◆ **BRIEF**:
Only the lines from the one holding "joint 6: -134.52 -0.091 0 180" to the final line of the material below belong in the answer, transcribed exactly.

#### DATA PROVIDED ####

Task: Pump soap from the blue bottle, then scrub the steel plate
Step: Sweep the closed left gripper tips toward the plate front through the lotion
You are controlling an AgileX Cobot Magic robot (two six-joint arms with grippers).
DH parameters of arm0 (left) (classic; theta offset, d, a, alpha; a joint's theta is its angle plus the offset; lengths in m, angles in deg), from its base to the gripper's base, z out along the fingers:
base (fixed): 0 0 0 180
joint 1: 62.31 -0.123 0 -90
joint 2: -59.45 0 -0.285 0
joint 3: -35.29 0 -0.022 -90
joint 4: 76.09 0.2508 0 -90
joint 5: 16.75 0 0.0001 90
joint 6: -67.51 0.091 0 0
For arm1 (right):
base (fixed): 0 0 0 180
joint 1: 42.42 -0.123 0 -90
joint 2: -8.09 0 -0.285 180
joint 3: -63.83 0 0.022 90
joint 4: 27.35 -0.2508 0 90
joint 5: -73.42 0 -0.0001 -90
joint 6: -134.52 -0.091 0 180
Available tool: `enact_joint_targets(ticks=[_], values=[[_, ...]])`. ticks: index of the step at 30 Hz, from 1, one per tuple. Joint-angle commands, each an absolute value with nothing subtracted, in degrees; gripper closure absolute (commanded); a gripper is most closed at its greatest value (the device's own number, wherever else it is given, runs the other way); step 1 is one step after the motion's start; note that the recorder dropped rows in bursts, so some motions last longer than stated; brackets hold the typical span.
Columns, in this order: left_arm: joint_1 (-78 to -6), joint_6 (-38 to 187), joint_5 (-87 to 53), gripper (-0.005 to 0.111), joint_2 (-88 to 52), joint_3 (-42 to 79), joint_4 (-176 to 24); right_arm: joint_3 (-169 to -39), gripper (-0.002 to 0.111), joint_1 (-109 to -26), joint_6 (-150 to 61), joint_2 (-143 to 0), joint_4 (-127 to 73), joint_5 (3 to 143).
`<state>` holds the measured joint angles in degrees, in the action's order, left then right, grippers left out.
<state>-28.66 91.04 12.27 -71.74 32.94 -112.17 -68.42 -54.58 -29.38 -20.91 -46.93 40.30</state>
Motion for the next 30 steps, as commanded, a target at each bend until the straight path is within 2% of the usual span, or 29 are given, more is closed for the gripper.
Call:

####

◆ **RESULT OF THE EXERCISE**:
joint 6: -134.52 -0.091 0 180
Available tool: `enact_joint_targets(ticks=[_], values=[[_, ...]])`. ticks: index of the step at 30 Hz, from 1, one per tuple. Joint-angle commands, each an absolute value with nothing subtracted, in degrees; gripper closure absolute (commanded); a gripper is most closed at its greatest value (the device's own number, wherever else it is given, runs the other way); step 1 is one step after the motion's start; note that the recorder dropped rows in bursts, so some motions last longer than stated; brackets hold the typical span.
Columns, in this order: left_arm: joint_1 (-78 to -6), joint_6 (-38 to 187), joint_5 (-87 to 53), gripper (-0.005 to 0.111), joint_2 (-88 to 52), joint_3 (-42 to 79), joint_4 (-176 to 24); right_arm: joint_3 (-169 to -39), gripper (-0.002 to 0.111), joint_1 (-109 to -26), joint_6 (-150 to 61), joint_2 (-143 to 0), joint_4 (-127 to 73), joint_5 (3 to 143).
`<state>` holds the measured joint angles in degrees, in the action's order, left then right, grippers left out.
<state>-28.66 91.04 12.27 -71.74 32.94 -112.17 -68.42 -54.58 -29.38 -20.91 -46.93 40.30</state>
Motion for the next 30 steps, as commanded, a target at each bend until the straight path is within 2% of the usual span, or 29 are given, more is closed for the gripper.
Call:

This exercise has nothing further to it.